Task to carry out
Write out the material below again, line for line, without any images.

─── Stored data ───

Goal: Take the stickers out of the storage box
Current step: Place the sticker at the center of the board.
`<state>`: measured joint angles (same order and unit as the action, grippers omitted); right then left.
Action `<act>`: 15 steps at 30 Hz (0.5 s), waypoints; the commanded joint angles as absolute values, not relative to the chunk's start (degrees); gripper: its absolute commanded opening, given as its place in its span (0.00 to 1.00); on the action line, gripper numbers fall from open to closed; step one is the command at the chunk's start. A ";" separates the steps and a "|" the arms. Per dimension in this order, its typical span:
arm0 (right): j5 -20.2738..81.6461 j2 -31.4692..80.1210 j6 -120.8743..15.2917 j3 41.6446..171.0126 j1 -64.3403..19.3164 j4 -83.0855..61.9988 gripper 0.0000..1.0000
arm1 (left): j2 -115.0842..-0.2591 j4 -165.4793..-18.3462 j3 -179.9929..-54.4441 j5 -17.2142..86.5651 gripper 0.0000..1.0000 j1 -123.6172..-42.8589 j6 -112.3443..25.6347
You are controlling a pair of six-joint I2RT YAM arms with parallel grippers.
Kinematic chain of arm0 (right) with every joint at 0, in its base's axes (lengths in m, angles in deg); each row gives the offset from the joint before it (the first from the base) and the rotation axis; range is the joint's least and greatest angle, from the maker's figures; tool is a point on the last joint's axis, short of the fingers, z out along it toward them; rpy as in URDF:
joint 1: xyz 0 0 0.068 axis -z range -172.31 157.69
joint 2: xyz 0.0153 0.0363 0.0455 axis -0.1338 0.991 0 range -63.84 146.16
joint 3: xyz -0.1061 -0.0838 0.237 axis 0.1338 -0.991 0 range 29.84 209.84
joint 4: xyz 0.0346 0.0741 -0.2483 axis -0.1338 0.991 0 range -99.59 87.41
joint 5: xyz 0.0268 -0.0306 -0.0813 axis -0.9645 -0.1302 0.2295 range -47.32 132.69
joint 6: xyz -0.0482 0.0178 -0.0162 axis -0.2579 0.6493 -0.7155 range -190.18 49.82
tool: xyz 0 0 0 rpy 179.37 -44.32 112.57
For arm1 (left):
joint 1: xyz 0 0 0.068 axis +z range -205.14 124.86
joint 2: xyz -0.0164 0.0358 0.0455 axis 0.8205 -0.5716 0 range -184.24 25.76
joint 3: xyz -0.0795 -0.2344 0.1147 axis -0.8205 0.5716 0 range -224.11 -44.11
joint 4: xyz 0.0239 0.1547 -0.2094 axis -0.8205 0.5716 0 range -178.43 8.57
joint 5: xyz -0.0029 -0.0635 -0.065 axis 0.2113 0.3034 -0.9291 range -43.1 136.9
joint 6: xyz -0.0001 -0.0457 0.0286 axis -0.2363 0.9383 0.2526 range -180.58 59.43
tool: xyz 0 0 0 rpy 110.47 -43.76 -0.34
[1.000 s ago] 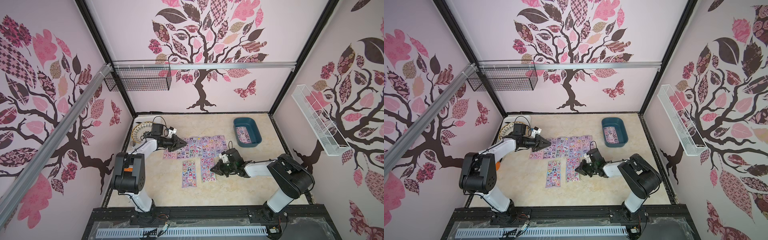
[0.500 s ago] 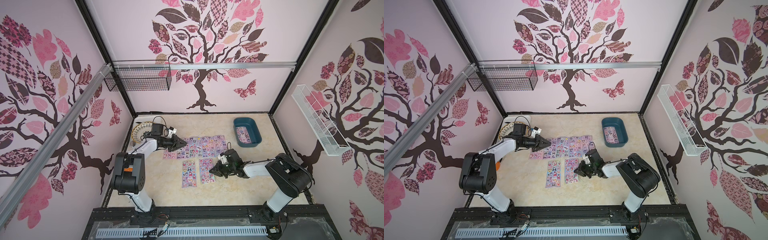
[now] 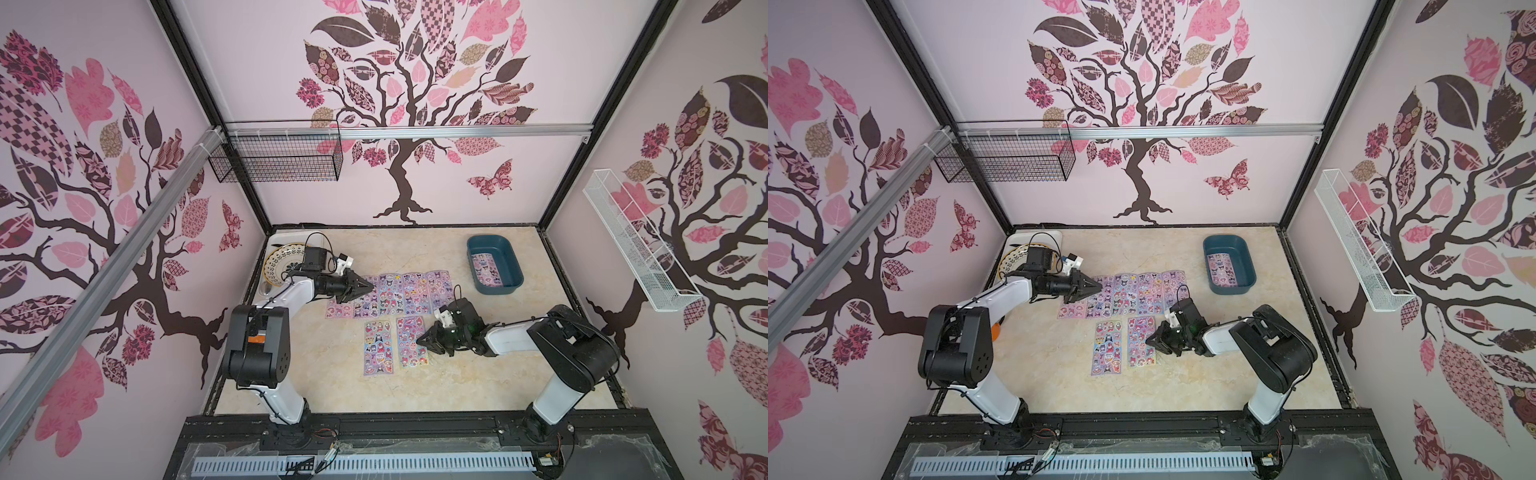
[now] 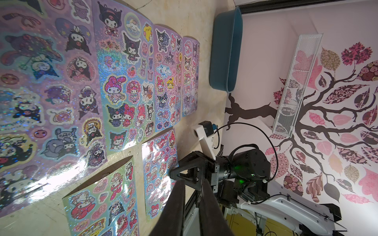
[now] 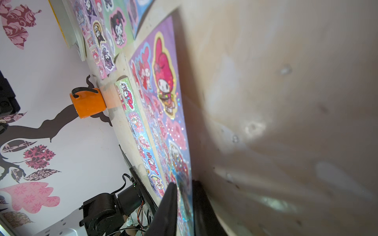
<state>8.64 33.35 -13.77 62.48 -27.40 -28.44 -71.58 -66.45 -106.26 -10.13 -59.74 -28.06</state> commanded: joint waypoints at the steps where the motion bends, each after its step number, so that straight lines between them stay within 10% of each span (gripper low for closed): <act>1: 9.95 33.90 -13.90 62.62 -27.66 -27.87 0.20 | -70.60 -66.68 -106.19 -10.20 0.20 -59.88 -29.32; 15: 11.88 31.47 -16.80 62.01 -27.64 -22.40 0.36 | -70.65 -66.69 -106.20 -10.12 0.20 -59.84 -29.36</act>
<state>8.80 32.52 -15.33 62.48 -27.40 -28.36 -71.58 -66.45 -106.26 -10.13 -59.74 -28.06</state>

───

Answer to the problem
Goal: Take the stickers out of the storage box
Current step: Place the sticker at the center of the board.
`<state>`: measured joint angles (same order and unit as the action, grippers omitted); right then left.
Action `<act>`: 15 steps at 30 Hz (0.5 s), waypoints; the commanded joint angles as absolute values, not relative to the chunk's start (degrees); gripper: its absolute commanded opening, given as its place in its span (0.00 to 1.00); on the action line, gripper numbers fall from open to closed; step one is the command at the chunk's start. A ";" separates the steps and a "|" the arms. Per dimension in this order, its typical span:
arm0 (right): j5 -20.2738..81.6461 j2 -31.4692..80.1210 j6 -120.8743..15.2917 j3 41.6446..171.0126 j1 -64.3403..19.3164 j4 -83.0855..61.9988 gripper 0.0000..1.0000
arm1 (left): j2 -115.0842..-0.2591 j4 -165.4793..-18.3462 j3 -179.9929..-54.4441 j5 -17.2142..86.5651 gripper 0.0000..1.0000 j1 -123.6172..-42.8589 j6 -112.3443..25.6347
You are controlling a pair of six-joint I2RT YAM arms with parallel grippers.
Kinematic chain of arm0 (right) with every joint at 0, in its base's axes (lengths in m, angles in deg); each row gives the offset from the joint before it (the first from the base) and the rotation axis; range is the joint's least and greatest angle, from the maker's figures; tool is a point on the last joint's axis, short of the fingers, z out along it toward them; rpy as in URDF:
joint 1: xyz 0 0 0.068 axis -z range -172.31 157.69
joint 2: xyz 0.0153 0.0363 0.0455 axis -0.1338 0.991 0 range -63.84 146.16
joint 3: xyz -0.1061 -0.0838 0.237 axis 0.1338 -0.991 0 range 29.84 209.84
joint 4: xyz 0.0346 0.0741 -0.2483 axis -0.1338 0.991 0 range -99.59 87.41
joint 5: xyz 0.0268 -0.0306 -0.0813 axis -0.9645 -0.1302 0.2295 range -47.32 132.69
joint 6: xyz -0.0482 0.0178 -0.0162 axis -0.2579 0.6493 -0.7155 range -190.18 49.82
tool: xyz 0 0 0 rpy 179.37 -44.32 112.57
For arm1 (left):
joint 1: xyz 0 0 0.068 axis +z range -205.14 124.86
joint 2: xyz -0.0164 0.0358 0.0455 axis 0.8205 -0.5716 0 range -184.24 25.76
joint 3: xyz -0.0795 -0.2344 0.1147 axis -0.8205 0.5716 0 range -224.11 -44.11
joint 4: xyz 0.0239 0.1547 -0.2094 axis -0.8205 0.5716 0 range -178.43 8.57
joint 5: xyz -0.0029 -0.0635 -0.065 axis 0.2113 0.3034 -0.9291 range -43.1 136.9
joint 6: xyz -0.0001 -0.0457 0.0286 axis -0.2363 0.9383 0.2526 range -180.58 59.43
tool: xyz 0 0 0 rpy 110.47 -43.76 -0.34
[1.000 s ago] 
[0.500 s ago] 
[now] 
[now] 
[now] 
<state>8.64 33.35 -13.77 62.48 -27.40 -28.44 -71.58 -66.45 -106.26 -10.13 -59.74 -28.06</state> commanded: joint waypoints at the steps where the motion bends, each after its step number, so that straight lines between them stay within 10% of each span (gripper low for closed): <act>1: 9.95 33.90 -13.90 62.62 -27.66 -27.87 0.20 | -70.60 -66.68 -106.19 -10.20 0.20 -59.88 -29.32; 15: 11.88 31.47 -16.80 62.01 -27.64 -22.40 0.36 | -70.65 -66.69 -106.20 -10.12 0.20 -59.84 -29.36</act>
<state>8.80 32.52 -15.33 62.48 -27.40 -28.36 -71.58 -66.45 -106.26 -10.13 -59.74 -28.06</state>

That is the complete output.